* _Data to use_
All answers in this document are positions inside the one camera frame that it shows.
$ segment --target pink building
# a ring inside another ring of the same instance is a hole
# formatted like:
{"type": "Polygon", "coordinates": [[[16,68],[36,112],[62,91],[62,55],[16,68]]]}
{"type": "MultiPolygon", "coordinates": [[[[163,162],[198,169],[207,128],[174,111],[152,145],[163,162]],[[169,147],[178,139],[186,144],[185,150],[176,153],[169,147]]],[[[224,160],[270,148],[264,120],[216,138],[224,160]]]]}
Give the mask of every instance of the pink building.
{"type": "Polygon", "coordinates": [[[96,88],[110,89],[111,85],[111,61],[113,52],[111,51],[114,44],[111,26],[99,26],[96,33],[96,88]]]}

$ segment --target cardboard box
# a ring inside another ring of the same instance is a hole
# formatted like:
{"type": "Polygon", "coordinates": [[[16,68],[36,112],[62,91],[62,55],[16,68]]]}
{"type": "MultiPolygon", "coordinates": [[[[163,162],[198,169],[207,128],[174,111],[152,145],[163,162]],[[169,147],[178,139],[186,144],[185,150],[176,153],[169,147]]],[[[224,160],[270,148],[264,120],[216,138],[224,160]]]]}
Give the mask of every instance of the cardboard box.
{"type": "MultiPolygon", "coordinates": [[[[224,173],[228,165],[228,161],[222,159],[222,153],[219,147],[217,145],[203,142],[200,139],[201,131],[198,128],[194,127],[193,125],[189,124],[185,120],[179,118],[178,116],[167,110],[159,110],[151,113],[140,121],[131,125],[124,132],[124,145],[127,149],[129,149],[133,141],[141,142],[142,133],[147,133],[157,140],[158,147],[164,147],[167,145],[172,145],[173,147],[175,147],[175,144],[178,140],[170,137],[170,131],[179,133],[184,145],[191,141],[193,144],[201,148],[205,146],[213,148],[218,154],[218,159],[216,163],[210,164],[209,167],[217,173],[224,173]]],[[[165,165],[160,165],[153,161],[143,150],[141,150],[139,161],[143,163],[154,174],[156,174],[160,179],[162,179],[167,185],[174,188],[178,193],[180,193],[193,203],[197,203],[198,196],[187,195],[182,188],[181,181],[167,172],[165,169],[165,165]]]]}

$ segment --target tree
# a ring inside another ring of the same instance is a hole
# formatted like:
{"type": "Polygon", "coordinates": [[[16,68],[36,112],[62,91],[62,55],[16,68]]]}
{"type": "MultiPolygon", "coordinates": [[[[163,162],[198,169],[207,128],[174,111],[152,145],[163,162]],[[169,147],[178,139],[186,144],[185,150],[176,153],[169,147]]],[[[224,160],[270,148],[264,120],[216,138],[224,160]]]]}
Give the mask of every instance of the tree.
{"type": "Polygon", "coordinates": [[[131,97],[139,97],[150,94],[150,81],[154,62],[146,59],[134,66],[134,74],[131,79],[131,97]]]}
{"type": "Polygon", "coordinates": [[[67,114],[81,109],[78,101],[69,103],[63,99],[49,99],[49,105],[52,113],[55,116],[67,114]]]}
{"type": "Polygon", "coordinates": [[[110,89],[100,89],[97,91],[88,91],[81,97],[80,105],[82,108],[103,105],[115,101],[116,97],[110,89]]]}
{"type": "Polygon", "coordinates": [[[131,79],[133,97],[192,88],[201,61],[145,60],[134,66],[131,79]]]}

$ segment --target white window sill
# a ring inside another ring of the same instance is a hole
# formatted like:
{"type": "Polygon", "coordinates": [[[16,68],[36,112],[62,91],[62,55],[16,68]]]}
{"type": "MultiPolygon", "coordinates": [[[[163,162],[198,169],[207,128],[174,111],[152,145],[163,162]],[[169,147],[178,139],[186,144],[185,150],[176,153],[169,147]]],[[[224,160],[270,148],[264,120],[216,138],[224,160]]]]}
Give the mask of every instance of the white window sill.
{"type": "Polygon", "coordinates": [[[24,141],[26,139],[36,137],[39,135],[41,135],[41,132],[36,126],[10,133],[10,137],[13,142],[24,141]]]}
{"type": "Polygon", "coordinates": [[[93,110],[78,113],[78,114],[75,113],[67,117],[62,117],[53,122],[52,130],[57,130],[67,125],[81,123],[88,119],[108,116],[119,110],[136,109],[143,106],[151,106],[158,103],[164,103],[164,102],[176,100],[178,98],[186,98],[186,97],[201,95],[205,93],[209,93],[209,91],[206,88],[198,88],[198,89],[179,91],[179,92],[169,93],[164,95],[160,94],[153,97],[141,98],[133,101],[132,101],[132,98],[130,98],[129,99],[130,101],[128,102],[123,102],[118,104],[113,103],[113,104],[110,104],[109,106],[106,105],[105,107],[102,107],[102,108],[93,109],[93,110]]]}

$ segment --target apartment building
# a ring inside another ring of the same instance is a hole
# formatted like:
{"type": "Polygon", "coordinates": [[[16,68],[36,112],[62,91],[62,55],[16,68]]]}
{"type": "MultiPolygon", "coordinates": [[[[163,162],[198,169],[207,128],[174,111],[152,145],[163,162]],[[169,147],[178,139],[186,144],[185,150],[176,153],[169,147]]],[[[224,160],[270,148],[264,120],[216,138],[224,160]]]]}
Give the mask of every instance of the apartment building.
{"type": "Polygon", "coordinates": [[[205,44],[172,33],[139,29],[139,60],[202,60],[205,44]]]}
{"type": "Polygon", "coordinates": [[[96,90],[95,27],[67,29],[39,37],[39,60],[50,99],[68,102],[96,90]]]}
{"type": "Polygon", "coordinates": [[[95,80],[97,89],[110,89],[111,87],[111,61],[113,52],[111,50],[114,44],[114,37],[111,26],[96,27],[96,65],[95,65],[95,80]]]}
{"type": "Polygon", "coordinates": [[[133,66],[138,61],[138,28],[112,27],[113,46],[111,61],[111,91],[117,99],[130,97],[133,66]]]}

* _Exercise brief_
Please reproduce every line shown above, exactly as written.

* _Solution to the exercise_
All answers in this document are positions inside the one camera frame that it shows.
$ segment --target pink building
# a ring inside another ring of the same instance is a hole
# formatted like:
{"type": "Polygon", "coordinates": [[[16,68],[36,112],[62,91],[62,55],[16,68]]]}
{"type": "MultiPolygon", "coordinates": [[[[163,162],[198,169],[207,128],[174,111],[152,145],[163,162]],[[169,147],[178,139],[186,144],[185,150],[176,153],[169,147]]],[[[224,160],[270,148],[264,120],[216,138],[224,160]]]]}
Give the mask of every instance of the pink building.
{"type": "Polygon", "coordinates": [[[96,88],[110,89],[111,85],[111,61],[113,52],[111,51],[114,44],[111,26],[99,26],[96,33],[96,88]]]}

$ segment --target cardboard box
# a ring inside another ring of the same instance is a hole
# formatted like:
{"type": "Polygon", "coordinates": [[[16,68],[36,112],[62,91],[62,55],[16,68]]]}
{"type": "MultiPolygon", "coordinates": [[[[163,162],[198,169],[207,128],[174,111],[152,145],[163,162]],[[169,147],[178,139],[186,144],[185,150],[176,153],[169,147]]],[[[224,160],[270,148],[264,120],[216,138],[224,160]]]]}
Give the mask of every instance of the cardboard box.
{"type": "MultiPolygon", "coordinates": [[[[224,173],[228,165],[228,161],[222,159],[222,153],[219,147],[217,145],[203,142],[200,139],[201,131],[198,128],[194,127],[193,125],[189,124],[185,120],[179,118],[178,116],[167,110],[159,110],[151,113],[140,121],[131,125],[124,132],[124,145],[127,149],[129,149],[133,141],[141,142],[142,133],[147,133],[157,140],[158,147],[164,147],[167,145],[172,145],[173,147],[175,147],[175,144],[178,140],[170,137],[170,131],[179,133],[184,145],[191,141],[193,144],[201,148],[205,146],[213,148],[218,154],[218,159],[216,163],[210,164],[209,167],[217,173],[224,173]]],[[[165,165],[160,165],[153,161],[143,150],[141,150],[139,161],[143,163],[154,174],[156,174],[160,179],[162,179],[167,185],[174,188],[178,193],[180,193],[193,203],[197,203],[198,196],[187,195],[182,188],[181,181],[167,172],[165,169],[165,165]]]]}

$ segment --target tree
# a ring inside another ring of the same instance is a hole
# formatted like:
{"type": "Polygon", "coordinates": [[[16,68],[36,112],[62,91],[62,55],[16,68]]]}
{"type": "MultiPolygon", "coordinates": [[[[163,162],[198,169],[207,128],[174,111],[152,145],[163,162]],[[169,147],[178,139],[186,144],[185,150],[176,153],[169,147]]],[[[224,160],[270,148],[264,120],[216,138],[224,160]]]]}
Give the mask of every instance of the tree.
{"type": "Polygon", "coordinates": [[[131,97],[139,97],[150,94],[150,81],[154,62],[146,59],[134,66],[134,74],[131,79],[131,97]]]}
{"type": "Polygon", "coordinates": [[[67,114],[81,109],[78,101],[69,103],[63,99],[49,99],[49,105],[52,113],[55,116],[67,114]]]}
{"type": "Polygon", "coordinates": [[[110,89],[100,89],[97,91],[88,91],[81,97],[80,105],[82,108],[103,105],[115,101],[116,97],[110,89]]]}
{"type": "Polygon", "coordinates": [[[131,79],[133,97],[192,88],[201,61],[145,60],[134,66],[131,79]]]}

$ segment --target white window sill
# a ring inside another ring of the same instance is a hole
# formatted like:
{"type": "Polygon", "coordinates": [[[16,68],[36,112],[62,91],[62,55],[16,68]]]}
{"type": "MultiPolygon", "coordinates": [[[[163,162],[198,169],[207,128],[174,111],[152,145],[163,162]],[[169,147],[178,139],[186,144],[185,150],[176,153],[169,147]]],[[[224,160],[270,148],[264,120],[216,138],[224,160]]]]}
Give the mask of every instance of the white window sill.
{"type": "Polygon", "coordinates": [[[24,141],[26,139],[36,137],[39,135],[41,135],[41,132],[36,126],[10,133],[10,137],[13,142],[24,141]]]}
{"type": "Polygon", "coordinates": [[[93,110],[78,113],[78,114],[75,113],[67,117],[62,117],[53,122],[52,130],[57,130],[67,125],[81,123],[88,119],[108,116],[119,110],[136,109],[143,106],[151,106],[158,103],[164,103],[164,102],[176,100],[178,98],[186,98],[186,97],[201,95],[205,93],[209,93],[209,91],[206,88],[198,88],[198,89],[179,91],[179,92],[169,93],[164,95],[160,94],[153,97],[141,98],[133,101],[132,101],[132,98],[130,98],[129,99],[130,101],[128,102],[123,102],[118,104],[113,103],[113,104],[110,104],[109,106],[106,105],[105,107],[102,107],[102,108],[93,109],[93,110]]]}

$ segment --target apartment building
# a ring inside another ring of the same instance is a hole
# formatted like:
{"type": "Polygon", "coordinates": [[[16,68],[36,112],[62,91],[62,55],[16,68]]]}
{"type": "MultiPolygon", "coordinates": [[[[163,162],[198,169],[207,128],[174,111],[152,145],[163,162]],[[169,147],[178,139],[186,144],[185,150],[176,153],[169,147]]],[[[224,160],[270,148],[264,120],[216,138],[224,160]]]]}
Give the mask of every instance of the apartment building.
{"type": "Polygon", "coordinates": [[[205,44],[172,33],[139,29],[139,60],[202,60],[205,44]]]}
{"type": "Polygon", "coordinates": [[[96,90],[95,27],[67,29],[39,37],[39,60],[50,99],[68,102],[96,90]]]}
{"type": "Polygon", "coordinates": [[[95,80],[97,89],[110,89],[111,87],[111,61],[113,52],[111,50],[114,44],[114,37],[111,26],[96,27],[96,65],[95,65],[95,80]]]}
{"type": "Polygon", "coordinates": [[[133,66],[138,61],[138,28],[112,27],[113,46],[111,61],[111,91],[117,99],[130,97],[133,66]]]}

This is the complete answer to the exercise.